Alcune frontiere, come quelle di luoghi considerati terzo mondo, delimitano una sorta di aldiquà da un aldilà terreno, costituito dal sogno di poter approdare un giorno alle possibilità del primo mondo. Nel mezzo, non sei più né l’uno né l’altro.

Sotirio Roccanuova

Aziz prima è dentro un’identità ben consolidata. Poi lo stesso sistema cui crede di appartenere lo espelle improvvisamente, per eventi che lo feriscono – con al clou il tradimento di una donna che non lo ha mai riconosciuto – e che gli fanno affiorare dolori atavici ed ereditati, memorie non sue, tradizioni che gli si sono attagliate addosso ma che lo hanno immobilizzato come dentro una trappola, una corazza bloccante, inibendosi – impedendosi di fatto ogni possibile evoluzione.

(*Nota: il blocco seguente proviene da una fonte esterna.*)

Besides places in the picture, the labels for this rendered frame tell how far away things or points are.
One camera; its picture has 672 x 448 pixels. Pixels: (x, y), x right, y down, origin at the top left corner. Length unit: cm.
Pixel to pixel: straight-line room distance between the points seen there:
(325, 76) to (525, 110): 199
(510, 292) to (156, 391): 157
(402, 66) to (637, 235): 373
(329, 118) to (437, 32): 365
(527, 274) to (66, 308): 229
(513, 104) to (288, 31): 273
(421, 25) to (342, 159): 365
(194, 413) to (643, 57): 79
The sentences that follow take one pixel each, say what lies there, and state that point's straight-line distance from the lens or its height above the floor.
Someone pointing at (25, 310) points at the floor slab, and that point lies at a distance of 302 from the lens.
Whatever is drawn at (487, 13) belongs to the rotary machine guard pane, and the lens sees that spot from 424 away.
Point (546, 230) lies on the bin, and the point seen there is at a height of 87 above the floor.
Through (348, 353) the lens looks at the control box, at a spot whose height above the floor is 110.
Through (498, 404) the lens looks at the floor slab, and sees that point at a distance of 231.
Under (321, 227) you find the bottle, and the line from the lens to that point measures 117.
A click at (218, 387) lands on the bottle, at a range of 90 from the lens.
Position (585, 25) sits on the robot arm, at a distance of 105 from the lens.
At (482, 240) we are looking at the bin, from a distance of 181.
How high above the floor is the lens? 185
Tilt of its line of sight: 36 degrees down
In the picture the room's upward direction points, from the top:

L’unica via di scampo è percorrere altre strade, impervie e sconosciute, per provare letteralmente a costruirsi in un’altra identità, completamente diversa e opposta: alle certezze iniziali, banali e grigie ma pur sempre certezze (la sicurezza di un lavoro, di una famiglia, di un quotidiano inutile simile a quello di molti altri, abitudini casalinghe, domeniche da gita), adesso si ritrova a vagare per le strade di Palermo, divenuta metafora del suo peregrinare interiore, e dove incontra personaggi – primo fra tutti Peppi il geco – che vivono costantemente ai margini della società ufficiale e pomposa, magniloquente, patinata e impoverita della sua più sincera Umanità, ma che sa contare esclusivamente sulle sue risorse, minime e spesso fuori dalle regole della Normalità imperante, ma pur sempre risorse che permettono di affrontare e risolvere i problemi cruciali della sopravvivenza.
L’altra apparente espulsa che tenta anche lei, come Aziz, di rifarsi un nome, è Rebecca. Un alter ego che all’inizio sembra somigliargli, in realtà è soltanto dentro una delusione che solo temporaneamente la destabilizza, e dunque non riesce a viversi come risorsa né ad esserlo fino in fondo per sé e per gli altri – poiché rimane ancorata ai suoi vecchi stilemi, non scopre nulla di nuovo, del mondo, del suo essere se non la precarietà improvvisa di chi ha perso le stesse granitiche certezze di Aziz ma che, al contrario di Aziz, vorrebbe probabilmente recuperare. Rebecca non riesce a mettersi in discussione, anzi: a rimettersi in gioco approfittando della grande opportunità di cambiamento che la vita le ha dato, anche sotto le fattezze di Aziz. Ma lei non è preparata, non è ancora pronta, o più probabilmente non è all’altezza di essere un Capitano di Frontiera.